Jira Automation Practices: Insights from Sunrise Integration’s Project Manager John Rabal
In this interview, Sunrise Integration’s senior project manager John Rabal shares how his team leverages Jira Software automation—such as daily incomplete‑issue reminders, end‑of‑day status reports, and comment syncing—to streamline workflows, enhance collaboration across teams and clients, and provide practical advice for new Jira administrators.
Atlassian’s #JiraHeroes series features monthly interviews with customers, and this month’s focus is John Rabal, a senior project manager at Sunrise Integration, who discusses how his team uses Jira automation to simplify daily reminders, reporting, and cross‑team collaboration.

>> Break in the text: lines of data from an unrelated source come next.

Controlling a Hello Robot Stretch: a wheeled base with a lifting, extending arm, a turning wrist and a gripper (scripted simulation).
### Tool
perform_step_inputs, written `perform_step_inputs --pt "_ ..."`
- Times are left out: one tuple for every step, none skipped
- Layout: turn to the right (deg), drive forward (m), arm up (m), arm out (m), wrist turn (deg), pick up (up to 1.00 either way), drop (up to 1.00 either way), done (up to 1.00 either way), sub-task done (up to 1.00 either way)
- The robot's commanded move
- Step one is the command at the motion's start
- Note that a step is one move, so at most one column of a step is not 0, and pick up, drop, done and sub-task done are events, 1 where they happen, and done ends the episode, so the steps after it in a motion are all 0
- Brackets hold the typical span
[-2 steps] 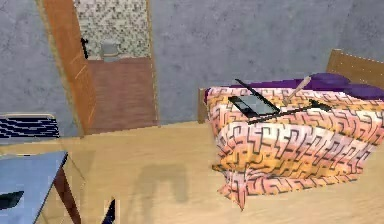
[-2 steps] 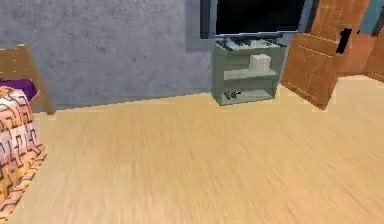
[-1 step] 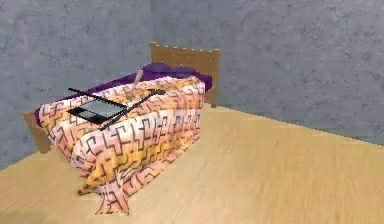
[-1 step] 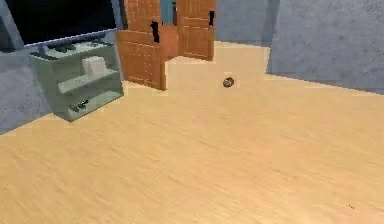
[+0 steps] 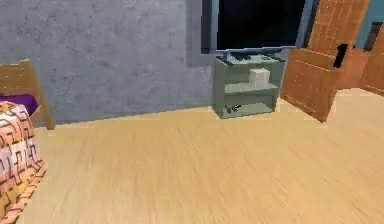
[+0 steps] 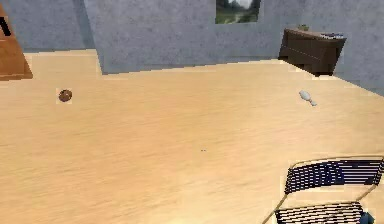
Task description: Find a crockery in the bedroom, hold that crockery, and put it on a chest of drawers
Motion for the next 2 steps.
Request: perform_step_inputs --pt "21.0 0.00 0.00 0.00 0.0 0.00 0.00 0.00 0.00" --pt "0.0 0.25 0.00 0.00 0.0 0.00 0.00 0.00 0.00"
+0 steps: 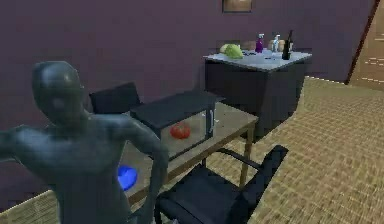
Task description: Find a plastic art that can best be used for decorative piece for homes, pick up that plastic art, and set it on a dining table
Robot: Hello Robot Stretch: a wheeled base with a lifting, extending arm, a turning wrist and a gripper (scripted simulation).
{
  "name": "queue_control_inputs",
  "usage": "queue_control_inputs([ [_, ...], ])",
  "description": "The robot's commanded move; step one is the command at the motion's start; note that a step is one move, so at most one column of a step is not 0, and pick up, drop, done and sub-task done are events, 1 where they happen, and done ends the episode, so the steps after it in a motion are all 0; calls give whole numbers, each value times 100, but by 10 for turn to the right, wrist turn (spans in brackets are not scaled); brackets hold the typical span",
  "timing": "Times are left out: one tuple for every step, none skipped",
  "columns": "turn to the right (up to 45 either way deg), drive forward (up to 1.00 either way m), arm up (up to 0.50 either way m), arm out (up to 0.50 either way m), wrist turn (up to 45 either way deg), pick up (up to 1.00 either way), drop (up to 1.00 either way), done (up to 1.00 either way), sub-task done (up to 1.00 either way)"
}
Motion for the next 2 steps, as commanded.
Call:
queue_control_inputs([
  [450, 0, 0, 0, 0, 0, 0, 0, 0],
  [420, 0, 0, 0, 0, 0, 0, 0, 0],
])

John introduces himself, his role, and Sunrise Integration’s work delivering custom software, data integration, and workflow solutions for clients such as Ferrari, DHL, and Mastercard.
Motivated by the need to provide the right tools for continuous delivery, his team built a comprehensive Jira/Agile ecosystem that scales across projects, teams, and customers, using features like Insights to track velocity and weekly demos to deliver valuable software.
He describes specific automation processes, including the use of burn‑down charts for sprint planning, and emphasizes the importance of keeping the backlog tidy and organized.
The interview details several automation rules: (1) a daily incomplete‑issue reminder that gathers each developer’s unfinished tickets in the current sprint and sends a Slack message with issue key, summary, story points, and status; (2) an end‑of‑day issue‑status report that compiles sprint tasks and emails stakeholders; and additional rules that sync portal comments to other projects and alert project managers when tasks risk exceeding estimates.
John shares best practices such as maintaining a clean backlog, breaking work into sprints, using epics with clear descriptions, assignees, story points, original estimates, and linking related sub‑tasks, as well as documenting all automation rules for knowledge transfer.
He advises new Jira administrators to create sandbox projects, practice scenarios, and learn from mistakes, noting that automation should be applied judiciously—just because you can automate something doesn’t mean you should.